D. Admission to public entertainment or to the place of public
entertainment
288. As Ribeiro PJ points out in paras 54-57 of his judgment, the
concept of admission in section 2 of the PPEO is tied to the definition of public
entertainment, as opposed to place of public entertainment. However, I do
not consider that this undermines the force of the linguistic argument which I
have so far been considering, for the reasons given in the next four paragraphs.
Indeed, if the point is significant, it seems to me that, if anything, it tends to
reinforce the view I have expressed, for the reason given in para 289 below.

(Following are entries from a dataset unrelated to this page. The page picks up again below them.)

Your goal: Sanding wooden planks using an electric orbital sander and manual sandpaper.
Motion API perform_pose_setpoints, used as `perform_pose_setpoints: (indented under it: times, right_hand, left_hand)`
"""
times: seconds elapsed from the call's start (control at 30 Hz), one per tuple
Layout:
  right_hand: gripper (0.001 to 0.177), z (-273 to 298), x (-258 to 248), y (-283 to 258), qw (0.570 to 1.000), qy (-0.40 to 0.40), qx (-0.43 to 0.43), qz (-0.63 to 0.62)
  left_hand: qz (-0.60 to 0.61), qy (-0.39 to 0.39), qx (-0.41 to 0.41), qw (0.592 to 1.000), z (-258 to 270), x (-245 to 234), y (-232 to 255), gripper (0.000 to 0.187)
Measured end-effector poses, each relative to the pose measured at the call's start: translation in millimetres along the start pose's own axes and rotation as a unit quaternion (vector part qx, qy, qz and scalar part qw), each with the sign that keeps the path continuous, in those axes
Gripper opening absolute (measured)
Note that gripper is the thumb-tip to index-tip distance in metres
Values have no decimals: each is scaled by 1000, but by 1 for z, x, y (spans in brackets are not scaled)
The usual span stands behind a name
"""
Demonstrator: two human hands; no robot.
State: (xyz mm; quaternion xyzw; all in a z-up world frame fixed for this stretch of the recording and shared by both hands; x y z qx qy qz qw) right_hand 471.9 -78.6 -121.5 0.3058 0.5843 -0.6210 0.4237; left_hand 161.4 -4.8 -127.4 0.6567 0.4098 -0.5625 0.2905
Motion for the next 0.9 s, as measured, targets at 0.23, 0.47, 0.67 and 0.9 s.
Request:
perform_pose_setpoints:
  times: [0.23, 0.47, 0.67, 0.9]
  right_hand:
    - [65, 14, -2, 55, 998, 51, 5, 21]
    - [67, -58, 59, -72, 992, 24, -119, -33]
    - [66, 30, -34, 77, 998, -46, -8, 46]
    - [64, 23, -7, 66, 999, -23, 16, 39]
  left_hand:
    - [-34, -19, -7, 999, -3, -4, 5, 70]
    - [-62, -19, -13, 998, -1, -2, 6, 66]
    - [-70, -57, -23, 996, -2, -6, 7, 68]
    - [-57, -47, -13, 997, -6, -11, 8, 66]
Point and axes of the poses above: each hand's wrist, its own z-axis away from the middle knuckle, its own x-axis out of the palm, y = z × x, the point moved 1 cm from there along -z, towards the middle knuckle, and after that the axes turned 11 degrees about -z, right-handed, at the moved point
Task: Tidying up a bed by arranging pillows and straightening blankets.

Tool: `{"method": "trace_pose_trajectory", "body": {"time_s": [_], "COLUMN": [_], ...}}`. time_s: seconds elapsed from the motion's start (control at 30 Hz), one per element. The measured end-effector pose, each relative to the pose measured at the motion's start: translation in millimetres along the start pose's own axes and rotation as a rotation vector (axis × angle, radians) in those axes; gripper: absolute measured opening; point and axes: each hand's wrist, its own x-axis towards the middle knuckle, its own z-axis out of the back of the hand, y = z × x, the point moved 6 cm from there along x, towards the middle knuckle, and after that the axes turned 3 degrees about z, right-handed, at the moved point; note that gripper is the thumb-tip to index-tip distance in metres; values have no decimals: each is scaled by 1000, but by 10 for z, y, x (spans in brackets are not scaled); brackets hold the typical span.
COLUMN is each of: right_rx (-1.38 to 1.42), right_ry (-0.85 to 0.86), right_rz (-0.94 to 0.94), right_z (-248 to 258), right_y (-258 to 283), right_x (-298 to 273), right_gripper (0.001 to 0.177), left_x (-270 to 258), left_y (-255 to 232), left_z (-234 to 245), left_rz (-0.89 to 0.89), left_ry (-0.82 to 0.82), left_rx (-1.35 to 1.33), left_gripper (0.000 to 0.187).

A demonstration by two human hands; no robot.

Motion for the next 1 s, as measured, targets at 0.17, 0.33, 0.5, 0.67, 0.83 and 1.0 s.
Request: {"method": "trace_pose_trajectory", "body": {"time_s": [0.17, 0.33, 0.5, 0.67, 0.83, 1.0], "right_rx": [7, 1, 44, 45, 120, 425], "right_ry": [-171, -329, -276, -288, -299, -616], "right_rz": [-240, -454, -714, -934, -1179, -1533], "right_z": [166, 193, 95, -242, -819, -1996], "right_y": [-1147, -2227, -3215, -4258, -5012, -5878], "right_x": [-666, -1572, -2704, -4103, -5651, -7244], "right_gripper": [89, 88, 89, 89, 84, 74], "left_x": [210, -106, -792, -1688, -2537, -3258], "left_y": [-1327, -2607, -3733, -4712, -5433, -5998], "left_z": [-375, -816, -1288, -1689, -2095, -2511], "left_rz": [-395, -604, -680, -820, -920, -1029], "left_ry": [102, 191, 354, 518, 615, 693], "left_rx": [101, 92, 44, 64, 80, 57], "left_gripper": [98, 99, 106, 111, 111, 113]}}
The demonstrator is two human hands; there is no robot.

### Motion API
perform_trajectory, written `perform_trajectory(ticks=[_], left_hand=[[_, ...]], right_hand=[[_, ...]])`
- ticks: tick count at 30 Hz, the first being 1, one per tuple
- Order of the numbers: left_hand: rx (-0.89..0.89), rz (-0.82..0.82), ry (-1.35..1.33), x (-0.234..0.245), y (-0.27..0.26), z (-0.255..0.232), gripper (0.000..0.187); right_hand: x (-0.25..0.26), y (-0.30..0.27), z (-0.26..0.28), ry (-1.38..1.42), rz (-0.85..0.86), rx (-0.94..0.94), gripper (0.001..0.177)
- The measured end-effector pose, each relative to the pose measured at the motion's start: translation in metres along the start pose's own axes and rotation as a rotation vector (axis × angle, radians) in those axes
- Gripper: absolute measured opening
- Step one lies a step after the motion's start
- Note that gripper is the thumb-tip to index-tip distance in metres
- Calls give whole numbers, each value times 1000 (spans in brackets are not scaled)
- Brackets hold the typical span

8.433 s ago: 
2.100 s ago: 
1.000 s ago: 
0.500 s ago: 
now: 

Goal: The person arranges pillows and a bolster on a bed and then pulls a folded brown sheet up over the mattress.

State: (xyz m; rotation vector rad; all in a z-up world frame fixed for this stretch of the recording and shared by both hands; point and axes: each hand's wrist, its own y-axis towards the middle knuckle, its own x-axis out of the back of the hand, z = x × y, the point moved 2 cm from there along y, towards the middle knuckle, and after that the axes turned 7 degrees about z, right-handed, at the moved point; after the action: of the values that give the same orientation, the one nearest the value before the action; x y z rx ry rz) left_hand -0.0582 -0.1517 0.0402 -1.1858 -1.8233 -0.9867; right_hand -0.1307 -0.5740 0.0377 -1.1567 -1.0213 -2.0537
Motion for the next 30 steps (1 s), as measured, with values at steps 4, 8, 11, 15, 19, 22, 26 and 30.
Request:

289. The first reason why it makes no difference that the admission
referred to in section 2 is to public entertainment, at least in a conventional case
such as the present, where there is a live musical, dramatic, or similar staged
performance, is that there is no real practical distinction between admission to
the place of entertainment and admission to the entertainment. In that sense,
admission to entertainment differs from admission to membership of a club or to
the Bar or to residency status, which are the examples given by Ribeiro PJ in his
paras 78-80 (all of which I believe involve the use of the word admitted in its
natural sense). One can be admitted to all three of these institutions without
having to be in a physical place, but that is not true where one is concerned with
admission to entertainment. Accordingly, in agreement with Fok PJ , as a matter
of ordinary language, at least to my mind, admission to the entertainment still
naturally conveys the notion of being permitted entry to a place where the
person who is admitted can enjoy the entertainment.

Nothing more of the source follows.